I am wanting to use voice recognition as part of a hardware project, which I would like to be completely self containing (I'm using small low power, low speed devices such as Arduino's and Raspberry Pi's, Kinects etc, no running traditional computer with an OS is involved. So a closed / self containing project).
Voice recognition can be very complicated depending on the level of sophistication you desire. I have what I believe a comparatively simple set of requirements. I only want to recognise my own voice, and I have a small dictionary of 20 or so words I'd like to recognise. Thus I don't require complex speech-to-text and voice recognition libraries or any of the excellent 3rd party software I find via Internet search engines (there is no shortage of these!). I believe my requirements are "simple enough" (within reason) that I can code my own solution. I am wondering if anyone has written their own process like this, and is my method is massively flawed? Is there a better way to do this without requiring a high level of mathematics or having to write a complex algorithm? That is the solution I have tried to think up below.
I will be writing this in C but I wish to discuss a language agnostic process, focussing on the process its self. So lets ignore that if we can.
1 . I will pre-record my dictionary of words to match those being spoken. We can imagine I have 20 recordings of my 20 different words, or perhaps short phrases or sentences of two or three words. I believe this makes the process of comparing two recording files easier than actually converting the audio to text and comparing two strings.
2 . A microphone is connected to my hardware device running my code. . The code is continuously taking fixed length samples, say 10msec in length for example, and storing 10 consecutive samples for example, in a circular logging style. . (I'm inventing these figures off the top of my head so they are only examples to describe the process).
 This would likely be connected through a band-pass filter and op-amp, as would the dictionary recordings be made, to keep the stored and collected audio samples smaller.
 I'm not sure exactly how I will take a sample, I need to work out a method though were I produce a numerical figure (integer/float/double) that represents the audio of a 10msec sample (perhaps a CRC value or MD5 sum etc of the audio sample), or a stream of figures (a stream of audio readings of frequencies perhaps). Ultimately a "sample" will be a numerical figure or figures. This part is going to be much more hardware involved so not really for discussion here.
3 . The code looks at it's stored 10 consecutive samples and looks for a volume increase to indicate a word or phrase is being said (a break from silence) and then increases is consecutive sample collecting to say 500 samples for example. That would mean it captures 5 seconds of audio in 10 msec samples.
It is these samples or "slices" that are compared between the stored sound and captured sound. If a high enough percentage of samples captured matched the equivalent stored ones, the code assumes its the same word.
The start of a store recording of the world "hello" for example, stored words are split into 10 msec samples also Stored Sample No | 1| 2| 3| 4| 5| 6| 7| 8| Stored Sample Value |27|38|41|16|59|77|200|78| Incoming audio (me saying "hello") with some "blank" samples at the start to symbolise silence Incoming Sample No | 1| 2| 3| 4| 5| 6| 7| 8| 9|10| 11|12| Incoming Sample Value | | | |20|27|38|46|16|59|77|200|78|
4 . Once the code has collected a full sample stream, it then chops off the blanks samples at the start to produce the following audio recording.
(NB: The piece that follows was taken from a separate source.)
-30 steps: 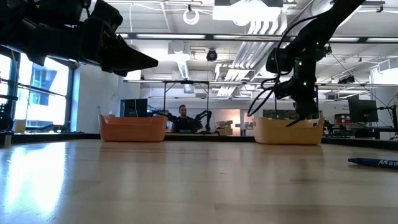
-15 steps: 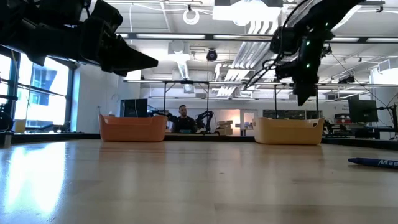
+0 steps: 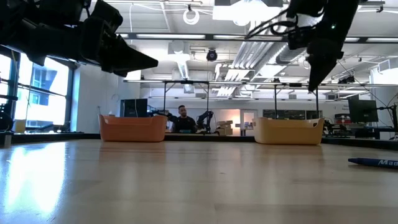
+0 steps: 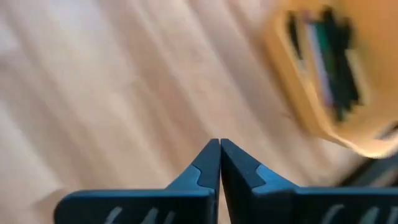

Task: Sort crayons/erasers/pens/pencils in bins
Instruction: Put the blue crayon into the orange bin

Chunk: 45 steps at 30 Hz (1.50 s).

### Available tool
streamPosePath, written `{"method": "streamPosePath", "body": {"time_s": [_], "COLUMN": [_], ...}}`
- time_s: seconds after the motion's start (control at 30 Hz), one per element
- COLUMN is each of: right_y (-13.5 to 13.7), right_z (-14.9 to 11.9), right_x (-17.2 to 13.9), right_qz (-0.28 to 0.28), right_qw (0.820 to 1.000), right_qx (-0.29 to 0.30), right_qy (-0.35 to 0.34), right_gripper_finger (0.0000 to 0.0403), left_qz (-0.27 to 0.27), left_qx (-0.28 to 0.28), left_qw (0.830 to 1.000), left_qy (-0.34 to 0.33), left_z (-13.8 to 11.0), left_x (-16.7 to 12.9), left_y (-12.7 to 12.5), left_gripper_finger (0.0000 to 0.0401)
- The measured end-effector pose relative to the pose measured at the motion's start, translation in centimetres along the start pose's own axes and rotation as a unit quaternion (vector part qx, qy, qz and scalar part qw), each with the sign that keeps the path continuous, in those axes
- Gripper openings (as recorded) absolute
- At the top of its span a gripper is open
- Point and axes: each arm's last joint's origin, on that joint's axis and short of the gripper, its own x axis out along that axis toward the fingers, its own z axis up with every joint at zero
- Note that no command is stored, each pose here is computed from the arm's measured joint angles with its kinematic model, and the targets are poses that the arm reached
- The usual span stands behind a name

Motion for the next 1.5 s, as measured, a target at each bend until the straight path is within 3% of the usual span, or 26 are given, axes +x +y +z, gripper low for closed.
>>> {"method": "streamPosePath", "body": {"time_s": [0.37,0.7,0.87,1.03,1.23,1.5], "right_y": [9.0,16.5,18.8,20.9,22.0,22.8], "right_z": [-2.1,-6.5,-8.0,-8.6,-9.7,-10.1], "right_x": [-0.3,1.6,1.7,1.7,2.9,4.3], "right_qz": [0.075,0.091,0.134,0.187,0.170,0.158], "right_qw": [0.997,0.993,0.983,0.975,0.975,0.973], "right_qx": [-0.022,0.001,0.048,0.065,0.063,0.056], "right_qy": [0.000,0.080,0.115,0.101,0.130,0.157], "right_gripper_finger": [0.0000,0.0000,0.0017,0.0076,0.0134,0.0139], "left_qz": [0.000,0.000,0.000,0.000,0.000,0.000], "left_qx": [-0.003,0.000,0.011,0.019,0.019,0.017], "left_qw": [1.000,1.000,1.000,1.000,1.000,1.000], "left_qy": [0.002,0.001,0.000,0.000,0.000,0.000], "left_z": [0.0,0.0,0.0,0.0,0.0,0.0], "left_x": [0.0,0.0,0.0,0.0,0.0,0.0], "left_y": [0.0,0.0,0.0,0.0,0.0,0.0], "left_gripper_finger": [0.0001,0.0000,0.0000,0.0001,0.0001,0.0000]}}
It could also move the sample set backwards and forwards a few places to better align with the stored sample.
This produces a sample set like the below:
Stored Sample No | 1| 2| 3| 4| 5| 6| 7| 8| Stored Sample Value |27|38|41|16|59|77|200|78| Incoming Sample No |-1| 1| 2| 3| 4| 5| 6| 7| 8| Incoming Sample Value |20|27|38|46|16|59|81|201|78|
5 . I believe that by having a percentage value for how close each sample must be, so sample 7 differs by a value of 1 which is less than %1, and a percentage value for the total number of samples which must be within their sample matching percentage, the code has an easily tunable level of accuracy.
I have never done anything like this with audio before, it could be a lot of work. This is why I am asking this question, if you perhaps already know the answer to this question to be obvious (what ever that answer may be). I am hoping this won't be a computationally massive tasks as some of the hardware I will be using will be low sec stuff. In the hundreds of Megahertz (Maybe 1Ghz using an over-clocked Rasp Pi). So this is a rather crude way to match audio samples using lower computational power. I'm not aiming for instant results, but less than 30 seconds for a decent proof of concept.
PS I don't have the rep to tag this with a new tag like "audio", "audio recognition", "voice", "voice recognition" etc.